松井陣営の自民、公明、立憲の関係者、そして門川市長、西脇知事らがこぞって語ったのは「時計の針を戻してはならない」ということ。革新府政・市政が続いた「暗黒」の時代に戻っていいのですか?とアンチ共産を煽った。

16年ぶりの新人対決であり、主要候補が3~4以上となると接戦になるという過去の例に鑑みると共産系候補の伸長が予想され、選挙戦術としては間違っていないのかもしれない。しかし、そこに京都市を改善していく姿勢や市民の姿はあったのだろうか。オール与党で、現状の体制を守ろうとする考えが優先されていなかったか。私は立憲民主党が本当の意味で再び政権を担う存在になるには、たとえ地方選挙といえども自公とは袂を分かち、しっかり自らの手で候補を立てて戦うべきだと考える。一つ一つの選挙で戦う姿をみて有権者から支持される存在になっていけるかが重要だ。地方選挙は国政とは直接関係が無く安定した住民自治が求められるという理屈は保身と言えまいか。

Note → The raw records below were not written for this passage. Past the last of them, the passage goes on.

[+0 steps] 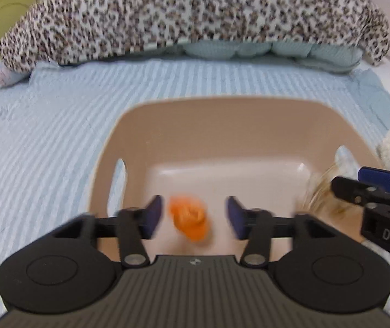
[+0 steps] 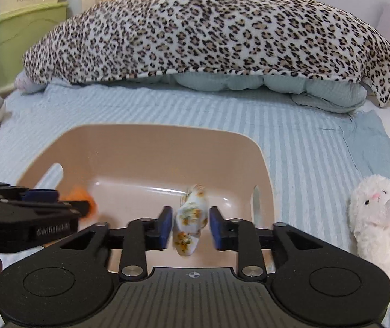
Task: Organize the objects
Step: 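Lift the sock with the left tool while the right tool carries the scrunchie over the basket, then open the left tool to drop the sock while the right tool releases the scrunchie, then move the left tool to the black cube box while the right tool approaches the dark blue box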
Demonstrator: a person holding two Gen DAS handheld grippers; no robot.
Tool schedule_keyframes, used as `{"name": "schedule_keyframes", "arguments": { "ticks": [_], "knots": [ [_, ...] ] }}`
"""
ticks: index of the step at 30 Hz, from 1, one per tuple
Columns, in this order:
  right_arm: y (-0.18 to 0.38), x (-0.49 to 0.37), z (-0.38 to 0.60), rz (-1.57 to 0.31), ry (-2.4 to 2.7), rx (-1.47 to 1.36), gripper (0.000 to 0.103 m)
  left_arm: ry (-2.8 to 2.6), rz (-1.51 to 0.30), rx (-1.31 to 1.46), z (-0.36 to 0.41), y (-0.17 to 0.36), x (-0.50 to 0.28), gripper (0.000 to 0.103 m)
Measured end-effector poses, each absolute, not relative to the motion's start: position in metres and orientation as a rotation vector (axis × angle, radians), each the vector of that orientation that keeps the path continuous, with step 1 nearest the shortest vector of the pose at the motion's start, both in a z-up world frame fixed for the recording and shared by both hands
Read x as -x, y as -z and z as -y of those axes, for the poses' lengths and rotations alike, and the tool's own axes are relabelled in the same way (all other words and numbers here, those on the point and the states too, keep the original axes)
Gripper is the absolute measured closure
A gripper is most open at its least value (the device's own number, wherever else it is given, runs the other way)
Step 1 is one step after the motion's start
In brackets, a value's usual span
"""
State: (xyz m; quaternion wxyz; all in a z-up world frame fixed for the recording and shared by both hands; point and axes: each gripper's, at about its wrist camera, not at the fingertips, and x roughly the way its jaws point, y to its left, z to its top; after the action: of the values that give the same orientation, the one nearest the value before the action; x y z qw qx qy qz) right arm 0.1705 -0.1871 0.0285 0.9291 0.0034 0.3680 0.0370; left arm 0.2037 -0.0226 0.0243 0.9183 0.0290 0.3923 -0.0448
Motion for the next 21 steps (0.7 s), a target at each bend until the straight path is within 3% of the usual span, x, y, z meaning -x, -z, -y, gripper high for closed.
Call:
{"name": "schedule_keyframes", "arguments": {
  "ticks": [3, 6, 15, 21],
  "knots": [
    [-0.043, -0.158, 0.188, -0.714, -0.079, 0.000, 0.033, 0.100, -0.750, -0.063, 0.021, -0.042, -0.188, 0.030],
    [-0.055, -0.143, 0.189, -0.690, -0.085, 0.019, 0.025, 0.103, -0.734, -0.072, 0.019, -0.054, -0.173, 0.028],
    [-0.074, -0.090, 0.198, -0.687, -0.095, 0.018, 0.004, 0.129, -0.750, -0.087, 0.009, -0.062, -0.118, 0.027],
    [-0.057, -0.063, 0.206, -0.749, -0.093, -0.019, 0.000, 0.128, -0.813, -0.082, 0.000, -0.045, -0.101, 0.027]
  ]
}}
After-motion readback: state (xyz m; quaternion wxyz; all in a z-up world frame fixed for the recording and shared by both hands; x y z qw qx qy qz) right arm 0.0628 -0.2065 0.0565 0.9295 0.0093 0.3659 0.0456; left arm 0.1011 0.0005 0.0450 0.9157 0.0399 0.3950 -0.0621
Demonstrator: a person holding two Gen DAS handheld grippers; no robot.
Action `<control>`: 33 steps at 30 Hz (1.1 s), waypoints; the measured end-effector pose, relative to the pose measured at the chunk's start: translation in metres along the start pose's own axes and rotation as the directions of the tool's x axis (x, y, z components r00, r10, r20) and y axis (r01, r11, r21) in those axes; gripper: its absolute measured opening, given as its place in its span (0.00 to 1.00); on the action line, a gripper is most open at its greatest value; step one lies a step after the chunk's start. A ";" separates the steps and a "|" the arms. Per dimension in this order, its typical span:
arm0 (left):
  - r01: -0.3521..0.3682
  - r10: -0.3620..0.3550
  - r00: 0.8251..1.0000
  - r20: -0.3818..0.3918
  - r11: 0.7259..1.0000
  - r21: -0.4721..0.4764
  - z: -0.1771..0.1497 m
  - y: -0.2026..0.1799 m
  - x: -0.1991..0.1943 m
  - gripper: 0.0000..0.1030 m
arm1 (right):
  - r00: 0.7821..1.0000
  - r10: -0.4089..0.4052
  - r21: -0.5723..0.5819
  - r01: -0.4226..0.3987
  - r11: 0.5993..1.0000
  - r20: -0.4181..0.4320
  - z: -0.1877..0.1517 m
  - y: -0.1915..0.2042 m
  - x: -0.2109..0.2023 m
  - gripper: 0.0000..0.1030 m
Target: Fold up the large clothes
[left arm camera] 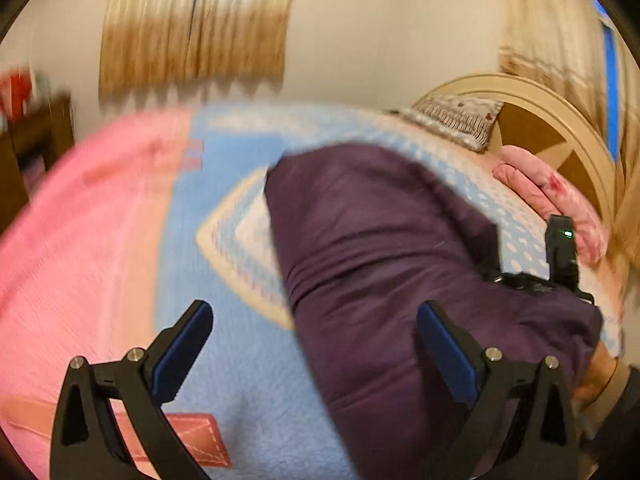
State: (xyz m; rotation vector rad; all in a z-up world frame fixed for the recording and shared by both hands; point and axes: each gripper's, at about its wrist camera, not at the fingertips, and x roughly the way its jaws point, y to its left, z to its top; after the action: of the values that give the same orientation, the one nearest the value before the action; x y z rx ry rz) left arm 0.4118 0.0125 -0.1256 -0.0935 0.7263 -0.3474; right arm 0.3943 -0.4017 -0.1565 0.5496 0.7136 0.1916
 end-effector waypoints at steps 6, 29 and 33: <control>0.279 -0.315 0.947 -0.062 0.903 -0.328 -0.012 0.044 0.041 1.00 | 0.999 0.041 0.006 -0.041 0.999 0.000 0.006 -0.007 0.006 0.98; 0.177 -0.182 0.982 -0.044 0.979 -0.099 0.008 -0.017 -0.037 0.97 | 0.973 0.228 -0.062 -0.229 0.971 -0.030 -0.020 0.068 0.001 0.49; 0.105 -0.109 0.993 -0.037 0.989 -0.102 -0.002 -0.005 -0.064 0.97 | 0.955 0.287 -0.081 -0.292 0.953 -0.071 -0.042 0.107 0.006 0.49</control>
State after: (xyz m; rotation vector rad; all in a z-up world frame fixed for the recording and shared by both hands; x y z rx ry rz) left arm 0.3651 0.0300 -0.0858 -0.2205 0.7828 -0.4165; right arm 0.3721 -0.2923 -0.1285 0.5621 0.6749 0.5138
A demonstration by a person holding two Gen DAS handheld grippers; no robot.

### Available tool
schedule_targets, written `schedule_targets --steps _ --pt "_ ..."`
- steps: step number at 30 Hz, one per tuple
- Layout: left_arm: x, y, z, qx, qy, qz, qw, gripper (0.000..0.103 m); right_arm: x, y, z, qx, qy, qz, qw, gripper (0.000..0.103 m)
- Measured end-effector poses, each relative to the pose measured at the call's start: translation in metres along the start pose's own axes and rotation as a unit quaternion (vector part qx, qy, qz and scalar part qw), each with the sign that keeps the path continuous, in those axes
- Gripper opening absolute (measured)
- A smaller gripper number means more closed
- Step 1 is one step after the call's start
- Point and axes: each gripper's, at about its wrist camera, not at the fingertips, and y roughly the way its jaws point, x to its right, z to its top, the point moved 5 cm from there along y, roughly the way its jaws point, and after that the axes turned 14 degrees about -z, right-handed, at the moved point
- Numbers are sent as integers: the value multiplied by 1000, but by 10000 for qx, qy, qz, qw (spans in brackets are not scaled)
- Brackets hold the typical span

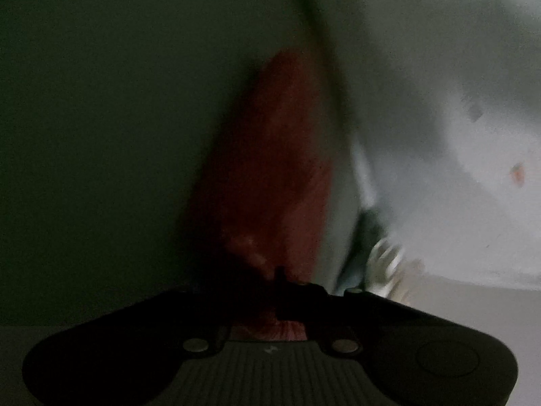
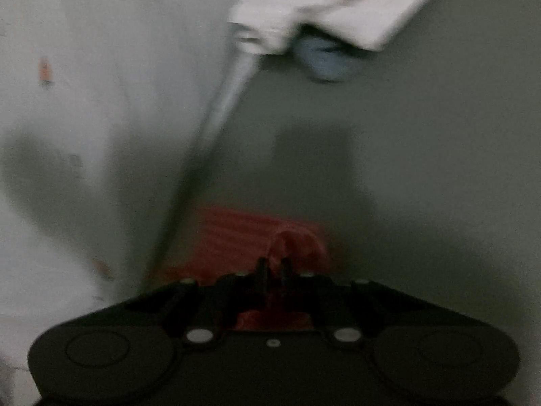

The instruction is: Fold clothes

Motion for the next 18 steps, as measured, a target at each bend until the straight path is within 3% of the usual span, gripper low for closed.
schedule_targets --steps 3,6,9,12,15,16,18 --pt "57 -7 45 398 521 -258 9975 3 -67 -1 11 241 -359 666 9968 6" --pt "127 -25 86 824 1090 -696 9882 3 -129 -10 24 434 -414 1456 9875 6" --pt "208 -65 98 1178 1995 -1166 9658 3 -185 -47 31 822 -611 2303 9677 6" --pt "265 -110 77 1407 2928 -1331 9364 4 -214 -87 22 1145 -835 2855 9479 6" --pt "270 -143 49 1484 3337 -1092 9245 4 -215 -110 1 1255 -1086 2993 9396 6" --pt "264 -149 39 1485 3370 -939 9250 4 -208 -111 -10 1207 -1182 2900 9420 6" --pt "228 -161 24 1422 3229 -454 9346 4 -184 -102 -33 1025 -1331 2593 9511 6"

さらに加えれば、オール与党の松井陣営にとって京都へ本格進出してくる「維新」を食い止めたかったという事情もあったろう。村山氏に架空の政治資金パーティーの疑惑が持ち上がらなければ維新と前原誠司氏が代表を務める教育無償化を実現する会などが推薦し続け、変化を求める京都市民の受け皿となったはずだ。共産だけでなく、そもそもは維新からも京都を守りたかったということになる。

松井氏をかついだ自民党の重鎮だった伊吹文明氏は出陣式でこう語っていた。

「相乗りでもなんでもない。市民が選んだ政策が一致した候補。相乗り批判する人こそ古い政治の体制を批判する人たち。東京の権力争いを持ち込もうとして推薦取り消した人たちは市民ではなく東京の自分たちの立場を優先している人たちだ。政党や大阪の知事と協調するのではなく京都の人の手でわれわれの市長を作ろう」

立憲民主党の泉代表は選挙投開票日の昼間に行った党大会で「裏金はけしからん!」と気勢をあげた。一方でその前日の選挙戦最終日、京都の街頭で泉代表は政治とカネの問題には触れなかったという。

接戦をしのぎ切ってほっと胸をなでおろしたかもしれない。しかし、何を守りたかったのか?本来守るべきは京都市民の暮らしであり街の未来のはずだ。守りの姿勢から京都を変えることができるのか、松井新市長の手腕を注視したい。